Rating the receiver positions in the SEC:

1. Texas A&M
2. Ole Miss
3. Mississippi State
4. LSU
5. Auburn
6. Tennessee
7. Kentucky
8. Georgia
9. Alabama
10. Arkansas
11. Florida
12. Vanderbilt
13. South Carolina
14. Missouri

The Five Best Wide Receivers in the SEC

1. Pharoh Cooper, South Carolina
2. Josh Reynolds, Texas A&M
3. LaQuon Treadwell, Ole Miss
4. Travin Dural, LSU
5. De’Runnya Wilson, Mississippi State

The Five Best Tight Ends in the SEC

1. Hunter Henry, Arkansas
2. Evan Engram, Ole Miss
3. O.J. Howard, Alabama
4. Jerrell Adams, South Carolina
5. Jeb Blazevich, Georgia

Braxton Miller TO ALABAMA?

That’s the hot rumor. Miller was in Tuscaloosa earlier in the week after getting his shoulder checked up in Birmingham by renowned Dr. James Andrews. He drove the 35 miles over to Tuscaloosa to hook up with Trey DePriest, the ex-Bama linebacker who is (a) from Ohio and (b) an old buddy. There is no mention of where Miller and DePriest hooked up. Could it have been on campus? Perhaps at the football complex? Anything is possible.
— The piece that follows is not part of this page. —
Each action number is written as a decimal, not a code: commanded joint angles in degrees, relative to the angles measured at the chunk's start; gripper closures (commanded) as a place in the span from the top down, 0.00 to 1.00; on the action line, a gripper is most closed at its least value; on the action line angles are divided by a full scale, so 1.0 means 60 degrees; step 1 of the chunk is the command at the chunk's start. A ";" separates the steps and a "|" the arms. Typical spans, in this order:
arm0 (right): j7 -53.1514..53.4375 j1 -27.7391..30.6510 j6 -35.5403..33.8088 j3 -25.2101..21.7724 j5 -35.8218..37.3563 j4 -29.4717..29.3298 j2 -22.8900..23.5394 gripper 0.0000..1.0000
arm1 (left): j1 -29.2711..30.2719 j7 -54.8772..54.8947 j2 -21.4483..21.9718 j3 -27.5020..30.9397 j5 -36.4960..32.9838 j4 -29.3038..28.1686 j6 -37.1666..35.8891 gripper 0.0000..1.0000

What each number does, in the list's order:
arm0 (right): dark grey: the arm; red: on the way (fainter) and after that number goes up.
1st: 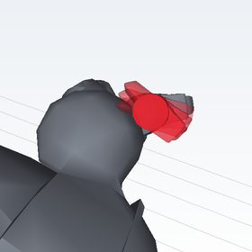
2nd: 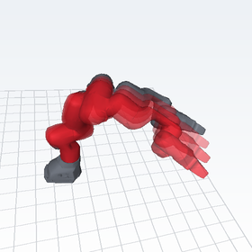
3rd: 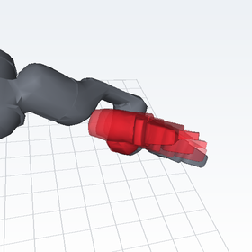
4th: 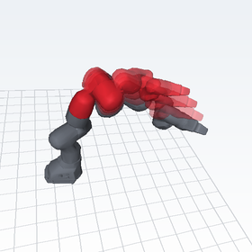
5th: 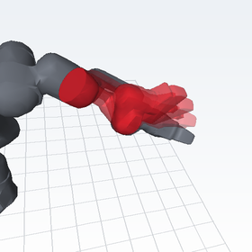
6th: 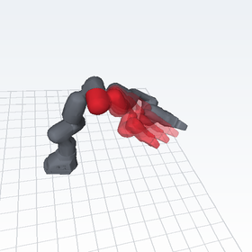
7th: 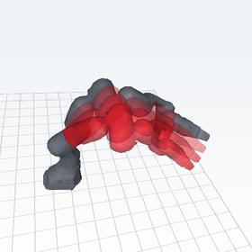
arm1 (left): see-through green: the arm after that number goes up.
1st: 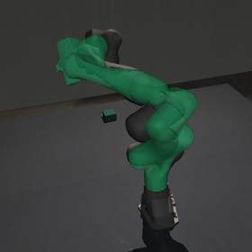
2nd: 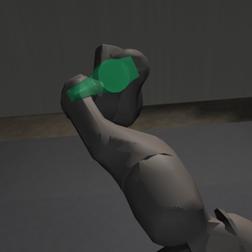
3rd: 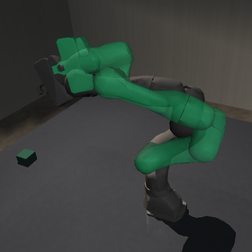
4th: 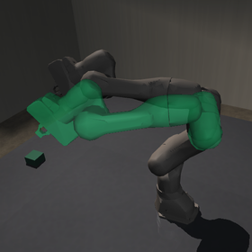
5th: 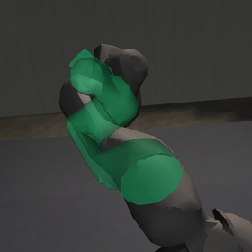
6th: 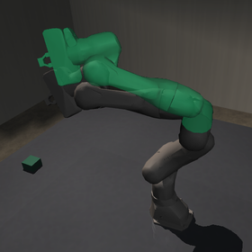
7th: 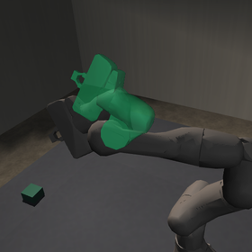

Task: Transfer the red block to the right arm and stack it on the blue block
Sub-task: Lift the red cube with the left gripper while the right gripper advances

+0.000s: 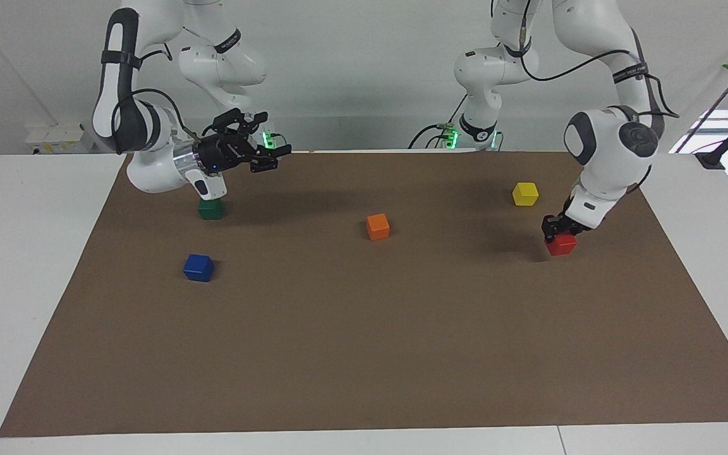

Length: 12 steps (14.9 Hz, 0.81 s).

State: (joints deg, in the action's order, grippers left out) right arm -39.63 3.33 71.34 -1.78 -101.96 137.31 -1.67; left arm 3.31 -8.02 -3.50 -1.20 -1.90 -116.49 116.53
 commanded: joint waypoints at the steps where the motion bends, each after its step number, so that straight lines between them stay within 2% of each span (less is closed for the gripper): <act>1: -0.0787 -0.0333 0.0484 0.0004 -0.0233 0.0083 0.0278 1.00 | -0.0169 -0.1633 -0.0223 -0.0034 0.0371 0.1528 -0.1768 0.00; 3: -0.1099 -0.0831 0.0838 0.0004 -0.0858 0.0127 0.0308 1.00 | -0.0272 -0.3093 -0.0164 -0.0034 0.1309 0.1981 -0.2426 0.00; 5: -0.1581 -0.1401 0.1320 0.0004 -0.1489 0.0171 0.0294 1.00 | -0.0287 -0.4487 -0.0237 -0.0165 0.1501 0.2655 -0.3349 0.00; 7: -0.1860 -0.2001 0.1498 0.0004 -0.2425 0.0186 0.0323 1.00 | -0.0273 -0.5644 -0.0252 -0.0210 0.2654 0.3212 -0.4053 0.00; 12: -0.2183 -0.3014 0.1907 0.0004 -0.3922 0.0186 0.0426 1.00 | -0.0273 -0.8985 -0.0281 -0.0605 0.4180 0.3903 -0.4962 0.00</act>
State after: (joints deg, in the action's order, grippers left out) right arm -51.02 -13.71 81.70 -1.74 -122.85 137.83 0.86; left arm 1.82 -55.21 -3.79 -4.37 19.94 -96.05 90.15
Coming off shoulder surgery that cost him the 2014 season at Ohio State and with Cardale Jones and J.T. Barrett having produced at such a high level in his absence, Miller really does need to transfer somewhere if he intends to play quarterback someday in the NFL. Put him in the same backfield with Derrick Henry and the Bama offense could be scary good on the ground. At this point it’s a rumor without legs, but that could change in a hurry.


Which Florida receiver do you see stepping up to take the pressure off Demarcus Robinson in the fall?


It really wasn’t a surprise that The Black Crowes disbanded last year. They really hadn’t done much since releasing “Croweology” in 2010. The band did nine studio albums, starting with “Shake Your Money Maker” which reached #4 on the Billboard charts. Their 1992 release “The Southern Harmony and Musical Companion” made it to #1 but I have always been partial to their first album, which I thought was terrific southern rock and roll.